Локализованный модель 31 инфекция данио плавательного пузыря была адаптирована для IAV инфефикция. Вирус NS1-GFP вводили в заплыве пузырей после оплодотворения 5 г Tg (MPX: mCherry) личинок инициировать локализованный, эпителиальные инфекции (Рисунок 2А). PBS вводили в плавательном пузыре в качестве контроля, чтобы продемонстрировать специфичность набора нейтрофилов к ИФО-инфицированных клеток. Набор mCherry-меченых нейтрофилов в плавательном пузыре отслеживалась. В 20 ч после инфицирования, значительной миграции нейтрофилов в купальных пузырей ИФО-инфицированной рыбы по отношению к PBS инъецировали управления (рис 2B, 2B ', 2C, 2C') наблюдалась. Эти данные свидетельствуют о том, что ИФО могут привлекать нейтрофилы к плавательным пузырем, так же, как он вербует нейтрофилы в легких человека.

Рисунок 1
Рисунок 1: противовирусная лекарственная терапия уменьшает тяжесть IAV инфекции в данио. (A (B - I) Брутто патология и GFP флуоресценции эмбрионов данио инжектированных в канал Кювье с IAV. (BG) Рыба инфицированных IAV и исследовали на 48 ч после инфекции признаки вирусной инфекции и болезни. (B - D) Одиночные фокальные плоскости управления или ИФО-инфицированной рыбы были собраны (боковые, передний левый, спинные сверху, 4X увеличение, масштаб бар = 500 мкм). (B) рыбы контроля вводили PBS и отображать нормальную морфологию. (C - D) Эмбрионы , инфицированные APR8 (С) или Х-31 (D) обычно выставлены экссудативный отек (заполняется стрелка). Зародыши также имели некротические ткани, очевидной в (С).
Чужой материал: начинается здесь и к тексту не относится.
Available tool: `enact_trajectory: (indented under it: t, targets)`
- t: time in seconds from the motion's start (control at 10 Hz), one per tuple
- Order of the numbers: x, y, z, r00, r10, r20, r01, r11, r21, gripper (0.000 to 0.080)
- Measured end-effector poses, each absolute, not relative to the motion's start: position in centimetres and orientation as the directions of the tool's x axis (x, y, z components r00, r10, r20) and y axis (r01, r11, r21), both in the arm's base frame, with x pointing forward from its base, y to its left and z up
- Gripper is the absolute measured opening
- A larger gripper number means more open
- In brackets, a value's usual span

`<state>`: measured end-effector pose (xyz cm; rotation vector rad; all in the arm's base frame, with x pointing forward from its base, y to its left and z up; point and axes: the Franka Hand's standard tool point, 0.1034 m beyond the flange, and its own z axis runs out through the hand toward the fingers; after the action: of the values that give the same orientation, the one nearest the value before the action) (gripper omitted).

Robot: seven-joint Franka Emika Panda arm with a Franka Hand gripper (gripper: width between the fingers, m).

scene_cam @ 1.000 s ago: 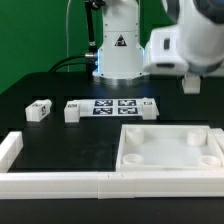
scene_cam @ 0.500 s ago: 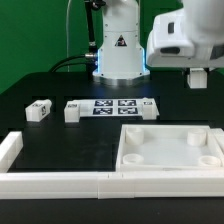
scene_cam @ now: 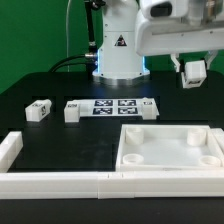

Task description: Assemble one leg

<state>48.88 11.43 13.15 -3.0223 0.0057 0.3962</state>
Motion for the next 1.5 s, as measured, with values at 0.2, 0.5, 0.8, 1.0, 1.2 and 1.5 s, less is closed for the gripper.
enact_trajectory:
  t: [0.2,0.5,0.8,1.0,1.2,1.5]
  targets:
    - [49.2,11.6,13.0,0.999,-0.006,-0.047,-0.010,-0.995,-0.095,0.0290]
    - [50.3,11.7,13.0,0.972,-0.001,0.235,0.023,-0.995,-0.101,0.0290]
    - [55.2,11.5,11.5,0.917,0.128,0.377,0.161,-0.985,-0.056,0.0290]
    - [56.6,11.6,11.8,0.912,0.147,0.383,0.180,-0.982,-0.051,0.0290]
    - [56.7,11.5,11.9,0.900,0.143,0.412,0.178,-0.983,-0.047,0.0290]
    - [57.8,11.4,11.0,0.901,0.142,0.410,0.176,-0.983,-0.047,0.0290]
Рыба (E) управления вводили PBS и не проявляют никаких признаков патологии (масштаб бар = 250 мкм). (F) Эмбрионы инфицированных APR8 отображает остановки кровообращения (прорезью Arrowhead, масштаб бар = 250 мкм). (G) Эмбрион вводили X-31 отображает гриппа как перикарда отек (стрелка) и объединенное эритроцитов в течение перикарда (зубчатым Arrowhead, масштаб бар = 100 мкм). (H, I) Типичные изображения , показывающие влияние противовирусного препарата на ИФО-инфицированных данио (масштаб бар = 200 мкм). (H) Светлое и (Н ') флуоресценции изображение , показывающее эмбрион вводят с NS1-GFP (без противовирусное лечения наркозависимости). Обратите внимание на отек и экспрессию GFP, особенно в области вены общий кардинал. (I, I ') Лечение с помощью противовирусного препарата уменьшил Infectионов, о чем свидетельствует уменьшенной патологии, в том числе отеков, уменьшалась и уменьшалась экспрессии GFP в пределах белого пунктирного контура тела, в частности, в сосудистую систему, что свидетельствует о пониженной вирусной нагрузки. Пожалуйста , нажмите здесь , чтобы посмотреть увеличенную версию этой фигуры.

фигура 2
Рисунок 2: Нейтрофилы вербуются для сайтов локализованной инфекции IAV. (A) Схема демонстрирует инъекционной подход , необходимый для инициирования локализованной Iav инфекции в надутом данио плавательного пузыря на 5 г после оплодотворения. (B, C) Нейтрофильная набор в плавательном пузыре следующего NS1-GFP инфекции. Z-стека изображений (4 мкм шаги) были собраны с помощью конфокальной микроскопии (20х увеличение). Изображения были плоскимиtened в двух измерениях (боковые, передний левый, спинные сверху). Tg (MPX: mCherry) данио (5 d после оплодотворения) вводили (В, В ') аллантоисной жидкости , разбавленного PBS и 0,25% фенола красного или (C, C') NS1-GFP (7,2 × 10 2 БОЕ / эмбрион), разведенного в аллантоисной жидкости и PBS с 0,25% фенола красного. В 16 ч после инфекции, нейтрофилы присутствовали в ИФО-инфицированной плавательного пузыря (C, C ': зеленая флуоресценция показывает локализованную инфекцию; C': красные клетки нейтрофилы, белая стрелка идентифицирует представительную нейтрофильный). (В, В ') Нет доказательств экспрессии GFP , указывающего IAV инфекции и не рекрутингом нейтрофилов к плавательным пузырем наблюдалось у личинок , инъецированных аллантоисной жидкости в PBS. Плеаза нажмите здесь, чтобы посмотреть увеличенную версию этой фигуры.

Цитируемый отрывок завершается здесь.